Data Security Tips for CIOs: Wiping the Hard Drive

Security issues are on the minds of all CIOs these days. Whether the CIO of a 1,300-student liberal-arts college or that of a 13,000-employee Fortune 100 company, never before has the issue of data security been more important. Besides a record-breaking year of data breaches, legislation such as Sarbanes-Oxley, Gramm-Leach-Bliley and HIPAA mandates new security protocols that must be followed or violators face severe penalties.

At Catawba College, network, computer and information security concerns have been a major focus of our information technology work for the past several years, as evidenced by our campus-wide 802.1x network authentication and our CatNet Connect process to clean and secure student computers before allowing them to connect to the residence hall network.

As we faced the prospect of a hardware refresh for about 500 personal computers on campus, it was only natural for us to be concerned about how to dispose of the outgoing equipment in a secure and environmentally friendly way. For the environment’s sake—and to benefit the community—we decided to donate our used equipment to a local organization that trains middle school and high school students to refurbish computers, which are then donated to needy families. From an information security perspective, it was essential that we ensure all confidential data was completely eliminated from the hard drives in a manner that would preserve the drives. (also read Is Your Hard Drive Data Really Gone?)

As we investigated ways to completely remove the data from hard drives in a nondestructive manner, we immediately eliminated two options—degaussing and mechanical destruction—because both failed to meet our reusability criteria. The magnetism of degaussers destroys the read/write head, rendering the hard drive inoperable. And mechanical destruction is very harmful to the environment because it requires drives to be ground into tiny pieces, releasing a variety of toxic chemicals.

Although they passed the reusability test, the software overwrite methods we had traditionally been using to clear hard drives fell short in some key areas. First, these methods are labor-intensive and very time-consuming. A typical 120GB hard-drive triple-overwrite process can take four hours or longer to complete and the process must be physically monitored for security purposes. Second, these methods lacked the level of automated logging that we required. For information security and auditing purposes, it was imperative that the hard-drive sanitization procedure be completely documented, without exception, and without the possibility for error.

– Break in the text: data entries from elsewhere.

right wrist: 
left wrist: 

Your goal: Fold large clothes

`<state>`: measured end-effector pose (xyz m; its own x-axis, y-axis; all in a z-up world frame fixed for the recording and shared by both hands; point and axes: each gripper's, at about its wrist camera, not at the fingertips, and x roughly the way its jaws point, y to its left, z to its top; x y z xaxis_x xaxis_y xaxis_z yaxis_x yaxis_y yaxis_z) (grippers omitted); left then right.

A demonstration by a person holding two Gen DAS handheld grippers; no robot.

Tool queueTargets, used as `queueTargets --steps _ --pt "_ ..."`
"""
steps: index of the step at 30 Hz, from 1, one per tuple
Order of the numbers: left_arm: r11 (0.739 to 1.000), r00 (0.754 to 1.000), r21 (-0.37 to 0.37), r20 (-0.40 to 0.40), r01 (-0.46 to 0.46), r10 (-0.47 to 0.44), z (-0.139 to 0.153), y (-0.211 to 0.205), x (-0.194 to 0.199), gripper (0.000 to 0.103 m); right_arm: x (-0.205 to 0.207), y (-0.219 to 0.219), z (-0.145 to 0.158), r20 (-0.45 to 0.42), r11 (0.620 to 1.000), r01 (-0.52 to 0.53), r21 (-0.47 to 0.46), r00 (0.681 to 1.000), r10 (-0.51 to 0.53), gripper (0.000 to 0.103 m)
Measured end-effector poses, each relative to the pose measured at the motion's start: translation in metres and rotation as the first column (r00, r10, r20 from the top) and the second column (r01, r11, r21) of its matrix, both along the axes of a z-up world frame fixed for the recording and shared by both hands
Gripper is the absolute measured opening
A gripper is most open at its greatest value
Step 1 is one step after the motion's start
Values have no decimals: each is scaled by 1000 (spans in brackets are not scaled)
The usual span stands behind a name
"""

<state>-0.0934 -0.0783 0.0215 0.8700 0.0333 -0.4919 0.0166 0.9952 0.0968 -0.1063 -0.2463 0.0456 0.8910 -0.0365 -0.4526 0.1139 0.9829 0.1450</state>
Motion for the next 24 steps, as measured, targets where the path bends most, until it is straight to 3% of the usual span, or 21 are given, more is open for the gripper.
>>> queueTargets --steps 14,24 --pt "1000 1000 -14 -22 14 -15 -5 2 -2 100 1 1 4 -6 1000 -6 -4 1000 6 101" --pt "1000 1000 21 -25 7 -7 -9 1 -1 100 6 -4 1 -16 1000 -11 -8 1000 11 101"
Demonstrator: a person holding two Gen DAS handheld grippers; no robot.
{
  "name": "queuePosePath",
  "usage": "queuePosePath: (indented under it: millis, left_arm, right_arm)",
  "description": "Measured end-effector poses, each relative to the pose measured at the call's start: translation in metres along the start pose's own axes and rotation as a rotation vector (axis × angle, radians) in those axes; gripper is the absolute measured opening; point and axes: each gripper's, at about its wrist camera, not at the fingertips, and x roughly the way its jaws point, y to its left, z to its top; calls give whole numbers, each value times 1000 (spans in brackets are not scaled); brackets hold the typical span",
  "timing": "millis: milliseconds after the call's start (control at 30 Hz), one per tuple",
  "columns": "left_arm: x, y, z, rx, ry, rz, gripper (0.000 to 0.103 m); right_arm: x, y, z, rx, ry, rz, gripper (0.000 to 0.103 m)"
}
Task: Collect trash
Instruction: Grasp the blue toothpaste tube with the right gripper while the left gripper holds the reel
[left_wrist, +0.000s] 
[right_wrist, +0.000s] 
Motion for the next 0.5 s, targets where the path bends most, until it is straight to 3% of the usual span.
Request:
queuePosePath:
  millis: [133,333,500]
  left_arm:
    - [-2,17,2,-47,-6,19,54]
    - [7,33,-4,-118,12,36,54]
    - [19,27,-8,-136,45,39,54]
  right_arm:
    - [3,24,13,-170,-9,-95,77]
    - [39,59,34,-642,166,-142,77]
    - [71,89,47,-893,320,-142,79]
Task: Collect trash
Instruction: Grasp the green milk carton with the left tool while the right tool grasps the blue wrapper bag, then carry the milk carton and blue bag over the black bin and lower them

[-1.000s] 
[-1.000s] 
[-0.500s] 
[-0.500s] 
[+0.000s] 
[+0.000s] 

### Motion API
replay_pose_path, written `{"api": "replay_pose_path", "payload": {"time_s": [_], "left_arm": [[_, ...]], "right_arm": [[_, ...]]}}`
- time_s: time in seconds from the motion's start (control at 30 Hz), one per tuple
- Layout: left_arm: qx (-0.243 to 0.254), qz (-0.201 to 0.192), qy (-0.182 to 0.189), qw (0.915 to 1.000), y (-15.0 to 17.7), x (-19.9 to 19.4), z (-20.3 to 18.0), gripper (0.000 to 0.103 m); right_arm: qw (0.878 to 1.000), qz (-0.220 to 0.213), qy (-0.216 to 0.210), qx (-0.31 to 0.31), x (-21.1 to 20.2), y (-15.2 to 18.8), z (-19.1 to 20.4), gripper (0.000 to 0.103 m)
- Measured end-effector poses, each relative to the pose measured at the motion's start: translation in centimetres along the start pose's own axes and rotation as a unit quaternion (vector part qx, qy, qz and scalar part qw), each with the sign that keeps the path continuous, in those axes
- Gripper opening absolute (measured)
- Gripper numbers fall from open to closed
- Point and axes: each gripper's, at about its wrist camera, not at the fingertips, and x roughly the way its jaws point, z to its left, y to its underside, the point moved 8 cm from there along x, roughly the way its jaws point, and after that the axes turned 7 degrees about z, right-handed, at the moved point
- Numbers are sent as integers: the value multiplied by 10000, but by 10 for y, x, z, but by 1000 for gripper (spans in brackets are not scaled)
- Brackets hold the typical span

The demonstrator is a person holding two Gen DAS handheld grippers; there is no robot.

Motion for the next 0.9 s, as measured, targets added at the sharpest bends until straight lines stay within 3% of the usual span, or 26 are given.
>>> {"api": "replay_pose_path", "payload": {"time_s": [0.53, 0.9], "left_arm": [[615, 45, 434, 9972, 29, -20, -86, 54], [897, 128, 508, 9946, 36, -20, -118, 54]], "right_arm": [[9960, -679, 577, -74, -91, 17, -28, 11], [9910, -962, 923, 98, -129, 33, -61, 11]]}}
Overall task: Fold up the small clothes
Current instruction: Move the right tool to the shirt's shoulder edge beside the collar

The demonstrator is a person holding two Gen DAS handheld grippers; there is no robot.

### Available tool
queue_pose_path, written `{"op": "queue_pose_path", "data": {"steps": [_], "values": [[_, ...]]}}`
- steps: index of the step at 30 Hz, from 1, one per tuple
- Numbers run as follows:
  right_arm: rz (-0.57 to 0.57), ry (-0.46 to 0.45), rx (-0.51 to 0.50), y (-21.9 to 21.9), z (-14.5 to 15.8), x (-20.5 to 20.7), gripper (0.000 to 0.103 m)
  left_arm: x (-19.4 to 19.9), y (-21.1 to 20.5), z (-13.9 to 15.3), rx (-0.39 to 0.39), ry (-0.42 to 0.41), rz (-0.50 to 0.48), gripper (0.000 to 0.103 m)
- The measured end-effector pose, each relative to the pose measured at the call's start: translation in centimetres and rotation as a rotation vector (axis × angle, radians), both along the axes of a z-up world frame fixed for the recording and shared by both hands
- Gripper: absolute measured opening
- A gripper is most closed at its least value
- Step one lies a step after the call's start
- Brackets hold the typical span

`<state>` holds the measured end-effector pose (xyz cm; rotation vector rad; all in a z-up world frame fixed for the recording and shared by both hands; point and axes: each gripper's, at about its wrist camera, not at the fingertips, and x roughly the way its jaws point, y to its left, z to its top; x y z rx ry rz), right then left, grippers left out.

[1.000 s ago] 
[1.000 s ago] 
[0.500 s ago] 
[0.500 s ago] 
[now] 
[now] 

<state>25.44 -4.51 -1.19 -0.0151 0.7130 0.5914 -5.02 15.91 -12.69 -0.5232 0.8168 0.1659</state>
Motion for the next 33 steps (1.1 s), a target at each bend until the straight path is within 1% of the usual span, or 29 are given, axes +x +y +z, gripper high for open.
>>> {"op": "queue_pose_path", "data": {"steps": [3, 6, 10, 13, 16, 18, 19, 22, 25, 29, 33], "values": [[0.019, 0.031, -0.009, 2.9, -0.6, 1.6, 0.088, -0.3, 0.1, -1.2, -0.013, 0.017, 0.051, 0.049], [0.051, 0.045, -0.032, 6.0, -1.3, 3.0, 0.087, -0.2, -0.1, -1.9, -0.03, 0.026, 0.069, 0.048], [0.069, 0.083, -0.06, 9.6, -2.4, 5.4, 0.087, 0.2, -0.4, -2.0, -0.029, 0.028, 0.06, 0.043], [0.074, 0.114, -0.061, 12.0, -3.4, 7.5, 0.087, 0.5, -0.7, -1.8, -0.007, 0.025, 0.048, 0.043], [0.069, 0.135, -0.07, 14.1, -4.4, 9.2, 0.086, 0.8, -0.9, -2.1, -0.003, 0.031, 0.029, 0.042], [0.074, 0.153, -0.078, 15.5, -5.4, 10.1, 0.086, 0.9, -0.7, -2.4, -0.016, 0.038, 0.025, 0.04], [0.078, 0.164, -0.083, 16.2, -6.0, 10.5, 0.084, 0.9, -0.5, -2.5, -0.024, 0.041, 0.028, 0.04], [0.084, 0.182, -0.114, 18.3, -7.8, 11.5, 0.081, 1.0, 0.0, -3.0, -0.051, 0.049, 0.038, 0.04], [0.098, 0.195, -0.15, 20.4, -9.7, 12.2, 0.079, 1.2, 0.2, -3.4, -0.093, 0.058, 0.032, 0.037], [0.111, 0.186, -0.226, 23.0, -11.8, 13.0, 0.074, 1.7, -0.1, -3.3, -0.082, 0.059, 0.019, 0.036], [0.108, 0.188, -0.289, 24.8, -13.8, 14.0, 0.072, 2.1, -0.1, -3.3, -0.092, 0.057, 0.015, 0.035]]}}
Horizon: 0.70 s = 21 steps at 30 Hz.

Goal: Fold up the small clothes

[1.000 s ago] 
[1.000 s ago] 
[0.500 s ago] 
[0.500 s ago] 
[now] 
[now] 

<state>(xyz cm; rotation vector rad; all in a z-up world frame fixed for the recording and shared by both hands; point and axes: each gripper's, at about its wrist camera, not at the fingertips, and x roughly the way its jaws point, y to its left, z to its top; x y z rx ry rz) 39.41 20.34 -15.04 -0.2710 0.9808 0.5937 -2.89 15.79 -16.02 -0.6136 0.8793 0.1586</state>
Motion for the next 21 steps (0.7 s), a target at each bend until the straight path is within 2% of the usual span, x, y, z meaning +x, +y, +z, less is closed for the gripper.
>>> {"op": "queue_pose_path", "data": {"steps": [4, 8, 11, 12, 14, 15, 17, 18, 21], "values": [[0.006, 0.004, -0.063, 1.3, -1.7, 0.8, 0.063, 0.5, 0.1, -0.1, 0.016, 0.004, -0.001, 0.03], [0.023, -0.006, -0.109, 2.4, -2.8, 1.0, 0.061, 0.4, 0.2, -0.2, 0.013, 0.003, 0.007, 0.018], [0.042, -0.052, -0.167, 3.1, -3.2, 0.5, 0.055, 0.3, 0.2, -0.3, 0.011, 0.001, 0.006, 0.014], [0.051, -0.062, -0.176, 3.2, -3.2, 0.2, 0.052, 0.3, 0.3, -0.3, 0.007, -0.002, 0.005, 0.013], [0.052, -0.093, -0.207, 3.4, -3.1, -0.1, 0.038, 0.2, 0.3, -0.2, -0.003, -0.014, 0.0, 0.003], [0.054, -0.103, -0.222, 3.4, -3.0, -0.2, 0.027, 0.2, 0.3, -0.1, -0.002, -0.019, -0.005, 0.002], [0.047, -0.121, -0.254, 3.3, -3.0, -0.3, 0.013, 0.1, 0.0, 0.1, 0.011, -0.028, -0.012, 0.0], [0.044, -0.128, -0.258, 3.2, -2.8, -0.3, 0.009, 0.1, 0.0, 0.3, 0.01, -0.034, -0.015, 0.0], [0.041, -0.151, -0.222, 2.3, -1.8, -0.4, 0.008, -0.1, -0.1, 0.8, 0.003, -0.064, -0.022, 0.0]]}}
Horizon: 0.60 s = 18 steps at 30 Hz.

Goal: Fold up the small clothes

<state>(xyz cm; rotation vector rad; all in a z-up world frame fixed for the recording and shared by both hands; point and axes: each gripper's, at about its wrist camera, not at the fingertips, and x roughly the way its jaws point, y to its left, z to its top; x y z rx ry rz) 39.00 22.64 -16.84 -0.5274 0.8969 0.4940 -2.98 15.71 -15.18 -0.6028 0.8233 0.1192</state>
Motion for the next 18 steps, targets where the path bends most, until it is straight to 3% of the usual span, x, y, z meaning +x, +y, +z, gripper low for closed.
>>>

Ultimately, we chose the Digital Shredder, from Ensconce Data Technology. The Digital Shredder is about the size of an average suitcase, has a familiar touch-screen interface and accommodates up to three hard drives. It sanitizes drives by activating the Secure Erase technology built into the hard drives by the manufacturer.

Secure Erase is a very fast method of nondestructive drive sanitization. It is defined by NIST SP 800-88 as “purge” technology and is recommended as the best nondestructive method available for sanitizing hard-drive data. Security measures include three independently locking hard-drive bays, as well as detailed audit logs. And printed certification labels are produced automatically upon a successful sanitization, which provides an easy way to inventory and track our drives. And the Digital Shredder’s reformatting and image capability allows our IT staff to quickly and easily apply the standard software install to machines when receiving new hard drives or redeploying hard drives throughout the network.

Although our major technology refresh is now behind us, the many lessons we learned during the process have paid numerous dividends, including piece of mind for data security and the satisfaction of doing our part in helping others, as well as protecting the environment.

Joanna Jasper, CIO, directs the information technology programs at Catawba College in North Carolina. Previously, Jasper was an assistant director of business computing at Wake Forest University and a senior software engineer for a higher-education enterprise resource planning software vendor.